- _WHAT IS BEING ASKED_
Repeat what the lines below say, word for word, and skip every image.

- _LISTED ENTRIES_
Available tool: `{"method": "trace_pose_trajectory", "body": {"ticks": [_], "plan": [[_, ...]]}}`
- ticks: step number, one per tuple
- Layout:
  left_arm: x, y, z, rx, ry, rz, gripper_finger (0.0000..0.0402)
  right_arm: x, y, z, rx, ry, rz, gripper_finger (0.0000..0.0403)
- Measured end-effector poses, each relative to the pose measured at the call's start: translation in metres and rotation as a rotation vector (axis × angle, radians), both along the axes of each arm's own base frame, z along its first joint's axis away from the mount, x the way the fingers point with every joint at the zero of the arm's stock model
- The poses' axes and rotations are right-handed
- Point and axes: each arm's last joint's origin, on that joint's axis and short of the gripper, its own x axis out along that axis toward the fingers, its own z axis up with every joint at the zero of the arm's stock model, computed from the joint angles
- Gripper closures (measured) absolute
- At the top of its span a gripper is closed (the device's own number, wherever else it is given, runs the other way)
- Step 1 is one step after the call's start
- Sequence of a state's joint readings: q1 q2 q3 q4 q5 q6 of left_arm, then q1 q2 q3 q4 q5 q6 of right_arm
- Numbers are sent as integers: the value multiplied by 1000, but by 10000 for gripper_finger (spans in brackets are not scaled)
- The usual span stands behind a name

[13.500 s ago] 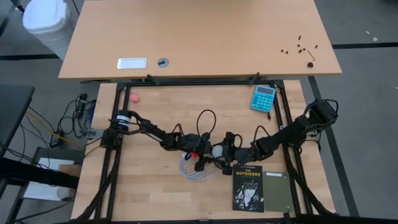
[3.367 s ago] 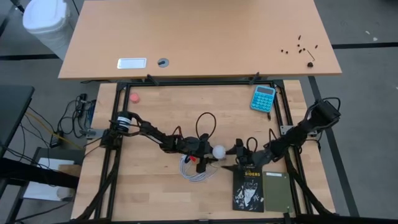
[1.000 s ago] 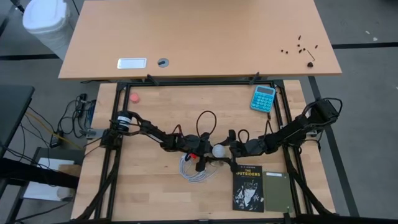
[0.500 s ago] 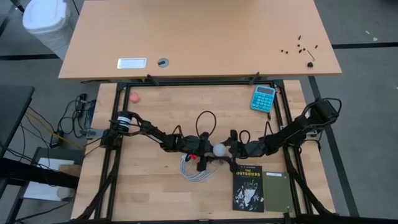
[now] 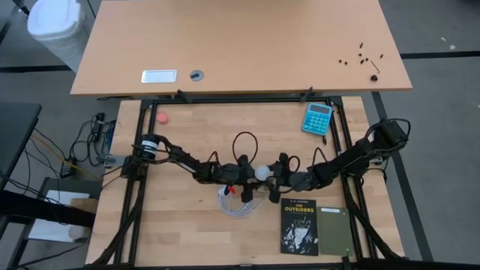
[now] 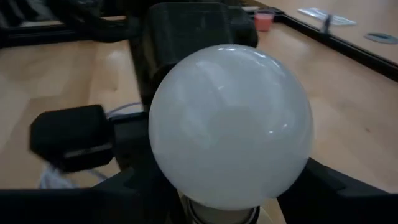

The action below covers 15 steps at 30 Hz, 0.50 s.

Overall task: Screw lightbulb
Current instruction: Insert the white lightbulb into the silver lamp

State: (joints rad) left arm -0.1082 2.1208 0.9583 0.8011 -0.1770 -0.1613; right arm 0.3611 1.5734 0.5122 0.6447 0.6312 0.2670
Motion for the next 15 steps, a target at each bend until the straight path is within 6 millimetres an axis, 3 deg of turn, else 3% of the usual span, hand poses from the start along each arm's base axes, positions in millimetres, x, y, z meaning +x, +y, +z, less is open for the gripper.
{"method": "trace_pose_trajectory", "body": {"ticks": [15], "plan": [[-1,-2,2,11,-29,177,218,5,0,5,93,-36,-183,162]]}}
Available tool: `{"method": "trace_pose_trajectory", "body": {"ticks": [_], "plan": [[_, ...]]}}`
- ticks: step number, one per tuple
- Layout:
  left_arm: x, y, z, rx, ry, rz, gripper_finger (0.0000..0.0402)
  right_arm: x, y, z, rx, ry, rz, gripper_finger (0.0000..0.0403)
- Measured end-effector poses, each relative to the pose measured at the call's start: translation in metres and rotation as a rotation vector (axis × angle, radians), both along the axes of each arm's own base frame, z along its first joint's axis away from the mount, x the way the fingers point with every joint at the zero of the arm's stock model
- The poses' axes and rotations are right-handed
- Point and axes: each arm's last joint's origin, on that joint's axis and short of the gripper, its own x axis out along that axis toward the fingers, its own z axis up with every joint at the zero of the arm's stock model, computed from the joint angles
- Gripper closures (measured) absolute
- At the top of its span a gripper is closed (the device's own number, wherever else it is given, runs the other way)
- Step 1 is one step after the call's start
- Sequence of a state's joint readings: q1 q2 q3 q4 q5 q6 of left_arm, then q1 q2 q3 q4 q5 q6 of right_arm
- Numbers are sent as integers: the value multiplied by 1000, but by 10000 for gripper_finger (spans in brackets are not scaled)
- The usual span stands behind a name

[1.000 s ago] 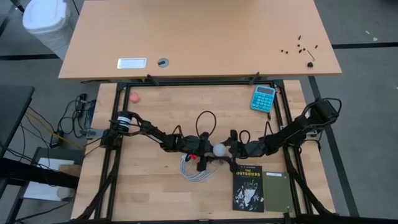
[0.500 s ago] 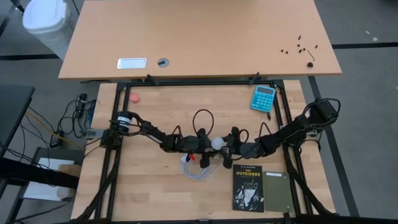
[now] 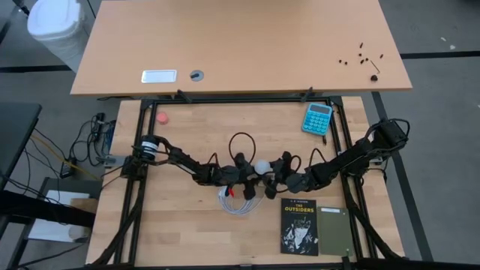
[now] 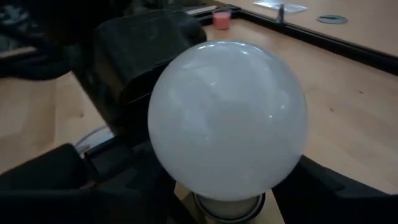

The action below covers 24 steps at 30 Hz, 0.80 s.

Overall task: Screw lightbulb
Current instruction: Insert the white lightbulb into the silver lamp

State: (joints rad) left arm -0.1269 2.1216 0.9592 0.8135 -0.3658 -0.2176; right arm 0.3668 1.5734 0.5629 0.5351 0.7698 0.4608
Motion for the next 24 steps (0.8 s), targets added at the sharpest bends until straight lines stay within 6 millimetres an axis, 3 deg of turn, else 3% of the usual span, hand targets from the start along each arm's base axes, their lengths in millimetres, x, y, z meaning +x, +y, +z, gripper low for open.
{"method": "trace_pose_trajectory", "body": {"ticks": [6,14,24], "plan": [[-1,-1,0,26,-2,73,218,1,-1,-2,13,-28,-65,165],[-3,-2,-2,39,11,95,218,21,6,-12,-39,6,-74,168],[-2,-4,-2,57,34,37,218,8,9,-4,8,39,24,107]]}}
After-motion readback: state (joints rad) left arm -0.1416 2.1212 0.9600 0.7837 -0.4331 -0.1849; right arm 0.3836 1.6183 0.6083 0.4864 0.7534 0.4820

- _RESPONSE TO THIS EXERCISE_
Available tool: `{"method": "trace_pose_trajectory", "body": {"ticks": [_], "plan": [[_, ...]]}}`
- ticks: step number, one per tuple
- Layout:
  left_arm: x, y, z, rx, ry, rz, gripper_finger (0.0000..0.0402)
  right_arm: x, y, z, rx, ry, rz, gripper_finger (0.0000..0.0403)
- Measured end-effector poses, each relative to the pose measured at the call's start: translation in metres and rotation as a rotation vector (axis × angle, radians), both along the axes of each arm's own base frame, z along its first joint's axis away from the mount, x the way the fingers point with every joint at the zero of the arm's stock model
- The poses' axes and rotations are right-handed
- Point and axes: each arm's last joint's origin, on that joint's axis and short of the gripper, its own x axis out along that axis toward the fingers, its own z axis up with every joint at the zero of the arm's stock model, computed from the joint angles
- Gripper closures (measured) absolute
- At the top of its span a gripper is closed (the device's own number, wherever else it is given, runs the other way)
- Step 1 is one step after the call's start
- Sequence of a state's joint readings: q1 q2 q3 q4 q5 q6 of left_arm, then q1 q2 q3 q4 q5 q6 of right_arm
- Numbers are sent as integers: the value multiplied by 1000, but by 10000 for gripper_finger (spans in brackets are not scaled)
- The usual span stands behind a name

[13.500 s ago] 
[3.367 s ago] 
[1.000 s ago] 
[0.500 s ago] 
[now] 
[now] 

The action below covers 15 steps at 30 Hz, 0.50 s.

Overall task: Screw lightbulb
Current instruction: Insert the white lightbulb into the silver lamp

State: (joints rad) left arm -0.1082 2.1208 0.9583 0.8011 -0.1770 -0.1613; right arm 0.3611 1.5734 0.5122 0.6447 0.6312 0.2670
Motion for the next 15 steps, a target at each bend until the straight path is within 6 millimetres an axis, 3 deg of turn, else 3% of the usual span, hand poses from the start along each arm's base axes, positions in millimetres, x, y, z meaning +x, +y, +z, less is open for the gripper.
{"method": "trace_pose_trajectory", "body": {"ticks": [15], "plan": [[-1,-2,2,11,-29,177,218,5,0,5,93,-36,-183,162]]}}
Available tool: `{"method": "trace_pose_trajectory", "body": {"ticks": [_], "plan": [[_, ...]]}}`
- ticks: step number, one per tuple
- Layout:
  left_arm: x, y, z, rx, ry, rz, gripper_finger (0.0000..0.0402)
  right_arm: x, y, z, rx, ry, rz, gripper_finger (0.0000..0.0403)
- Measured end-effector poses, each relative to the pose measured at the call's start: translation in metres and rotation as a rotation vector (axis × angle, radians), both along the axes of each arm's own base frame, z along its first joint's axis away from the mount, x the way the fingers point with every joint at the zero of the arm's stock model
- The poses' axes and rotations are right-handed
- Point and axes: each arm's last joint's origin, on that joint's axis and short of the gripper, its own x axis out along that axis toward the fingers, its own z axis up with every joint at the zero of the arm's stock model, computed from the joint angles
- Gripper closures (measured) absolute
- At the top of its span a gripper is closed (the device's own number, wherever else it is given, runs the other way)
- Step 1 is one step after the call's start
- Sequence of a state's joint readings: q1 q2 q3 q4 q5 q6 of left_arm, then q1 q2 q3 q4 q5 q6 of right_arm
- Numbers are sent as integers: the value multiplied by 1000, but by 10000 for gripper_finger (spans in brackets are not scaled)
- The usual span stands behind a name

[1.000 s ago] 
[0.500 s ago] 
[now] 
[now] 

The action below covers 24 steps at 30 Hz, 0.80 s.

Overall task: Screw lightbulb
Current instruction: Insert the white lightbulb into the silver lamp

State: (joints rad) left arm -0.1269 2.1216 0.9592 0.8135 -0.3658 -0.2176; right arm 0.3668 1.5734 0.5629 0.5351 0.7698 0.4608
Motion for the next 24 steps (0.8 s), targets added at the sharpest bends until straight lines stay within 6 millimetres an axis, 3 deg of turn, else 3% of the usual span, hand targets from the start along each arm's base axes, their lengths in millimetres, x, y, z meaning +x, +y, +z, gripper low for open.
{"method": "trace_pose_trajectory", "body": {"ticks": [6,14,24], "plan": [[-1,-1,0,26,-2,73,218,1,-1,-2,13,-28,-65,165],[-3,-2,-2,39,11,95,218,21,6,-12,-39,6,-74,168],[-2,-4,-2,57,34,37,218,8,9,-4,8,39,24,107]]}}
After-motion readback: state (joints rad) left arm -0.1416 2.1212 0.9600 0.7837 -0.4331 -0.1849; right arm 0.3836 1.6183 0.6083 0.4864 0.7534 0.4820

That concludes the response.